On Aug. 5, 2002 Xcel Energy signed agreements with its lenders to eliminate cross-default provisions in its bank credit agreements with respect to NRG. Xcel Energys bank agreements consist of a 364-day credit facility in the amount of $400 million expiring in November 2002 and a five-year credit facility in the amount of $400 million expiring in November 2005. The revised agreements remove key provisions in Xcel Energys credit facilities that would have constrained Xcel Energys ability to access capital due to difficulties faced by NRG in complying with the terms of NRGs credit facilities. The agreements reached with Xcel Energys lenders remove the linkage between NRGs agreements and credit facilities and those at Xcel Energy by removing the cross-default provisions.
On Aug. 14, 2002 NSP-Minnesota obtained a commitment for an amended and restated credit facility that will replace its $300-million, 364-day fully drawn credit facility scheduled to expire Aug. 15, 2002. This credit line will be structured as a senior revolving facility and will be secured by a new series on bonds issued under its First Mortgage Trust Indenture. The new bonds will be secured with all other bonds outstanding under the Trust Agreement. The facility renewal is scheduled to be completed Aug. 15, 2002.
42
Financing Activities |
Xcel Energy Registration Statements In September 2000, Xcel Energy filed a $1 billion shelf registration with the SEC to issue debt securities. Xcel Energy has approximately $400 million remaining available under this registration.
In February 2002, Xcel Energy filed a $1-billion shelf registration with the SEC. Xcel Energy may issue debt securities, common stock and rights to purchase common stock under this shelf registration. Xcel Energy has approximately $482.5 million remaining available under this registration.
In June 2002, Xcel Energy filed a registration statement with the SEC that described the adjusted terms of the outstanding NRG options governed by the 2000 Long-Term Incentive Compensation Plan. Upon the exercise of the NRG options, the holders thereof will receive shares of Xcel Energy common stock, and the associated share purchase rights, applying the an exchange ratio of .5 shares of Xcel Energy common stock for each share of NRG common stock, instead of shares of NRG common stock. See further discussion of the NRG exchange offer in Note 5.
Xcel Energy Common Stock Issuance In February 2002, Xcel Energy issued 23 million shares of common stock at $22.50 per share.
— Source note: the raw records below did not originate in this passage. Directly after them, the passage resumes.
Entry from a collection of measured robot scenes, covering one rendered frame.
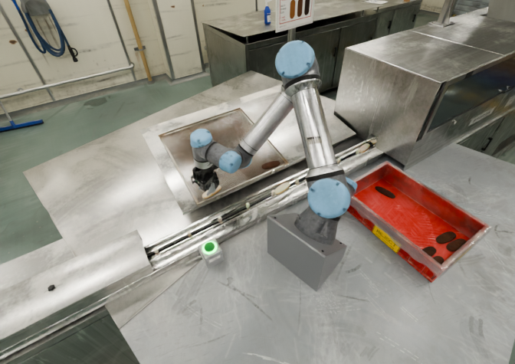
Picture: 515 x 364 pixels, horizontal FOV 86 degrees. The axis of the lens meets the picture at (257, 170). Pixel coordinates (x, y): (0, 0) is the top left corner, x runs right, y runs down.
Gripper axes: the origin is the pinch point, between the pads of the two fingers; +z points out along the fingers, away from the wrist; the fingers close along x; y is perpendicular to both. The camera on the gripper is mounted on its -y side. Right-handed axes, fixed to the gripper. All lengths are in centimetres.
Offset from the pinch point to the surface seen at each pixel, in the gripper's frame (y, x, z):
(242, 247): 12.7, 26.7, 4.4
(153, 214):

The proceeds were used to fund NRG and to repay short-term debt.
In June 2002, Xcel Energy issued 25.7 million shares of common stock to complete its exchange offer with minority NRG shareholders and acquire 100 percent ownership of NRG (see Note 5).
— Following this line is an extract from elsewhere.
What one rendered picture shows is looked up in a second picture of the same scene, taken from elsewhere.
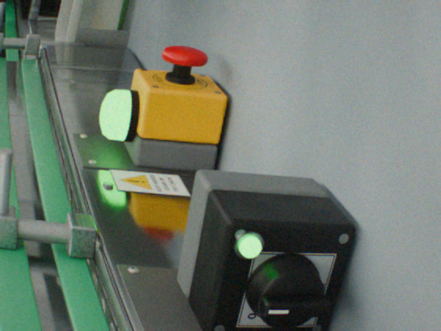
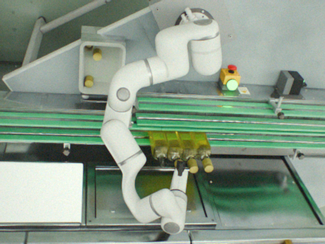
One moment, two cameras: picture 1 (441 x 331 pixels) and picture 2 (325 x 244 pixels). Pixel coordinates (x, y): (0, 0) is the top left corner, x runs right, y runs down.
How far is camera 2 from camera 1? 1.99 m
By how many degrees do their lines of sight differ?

NSP-MN Debt Issuance In July 2002, NSP-MN issued $185 million of 8 percent Public Income Notes due in 2042. The proceeds were used to repay short-term indebtedness incurred for general working capital purposes and to meet long-term debt maturity requirements.
NRG Peaker Finance Company LLC During the second quarter, NRG Peaker Finance Company LLC, an indirect wholly owned subsidiary of NRG, issued $325 million of floating rate senior secured bonds. This issue, rated triple-A by Moodys Investors Service and Standard & Poors Ratings Services and due in 2019, provided net proceeds of $250 million. XL Capital Assurance Inc. (XLCA), rated triple-A by Moodys Investors Service, Standard & Poors Ratings Services and Fitch Ratings, will guarantee scheduled principal and interest payments on the bonds. The XLCA guarantee is secured by five peaker power plants totaling approximately 1,318 megawatts.
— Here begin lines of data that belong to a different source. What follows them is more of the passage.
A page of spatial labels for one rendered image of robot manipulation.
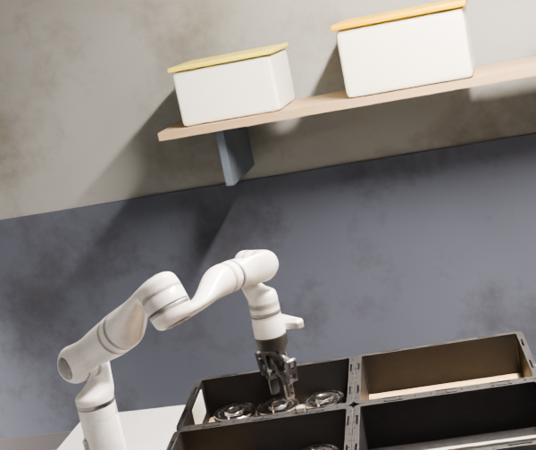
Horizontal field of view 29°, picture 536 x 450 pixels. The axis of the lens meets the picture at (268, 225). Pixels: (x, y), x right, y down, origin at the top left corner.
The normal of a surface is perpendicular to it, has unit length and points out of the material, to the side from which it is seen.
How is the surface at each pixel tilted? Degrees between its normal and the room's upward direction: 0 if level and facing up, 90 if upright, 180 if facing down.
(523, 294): 90
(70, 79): 90
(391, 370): 90
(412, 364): 90
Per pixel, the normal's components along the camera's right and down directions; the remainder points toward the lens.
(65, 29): -0.18, 0.25
NRG Energy Center, Inc. In July 2002, NRG Energy Center, an indirect wholly owned subsidiary of NRG, entered into an agreement allowing it to issue senior secured promissory notes in the aggregate principal amount of up to $150 million. In July 2002, under this agreement, NRG Energy Center, Inc. issued $75 million of bonds in a private placement. Two series of notes were issued in July 2002, the $55 million Series A-Notes dated July 3, 2002, which matures on Aug. 1, 2017 and bears an interest rate of 7.25 percent per annum. The $20 million Series B-Notes dated July 3, 2002, which matures on Aug. 1, 2017 and bears an interest rate of 7.12 percent per annum. NRG Thermal Corporation, a wholly owned subsidiary of NRG, which owns 100 percent of NRG Energy Center, pledged its interests in all of its district heating and cooling investments throughout the United States as collateral.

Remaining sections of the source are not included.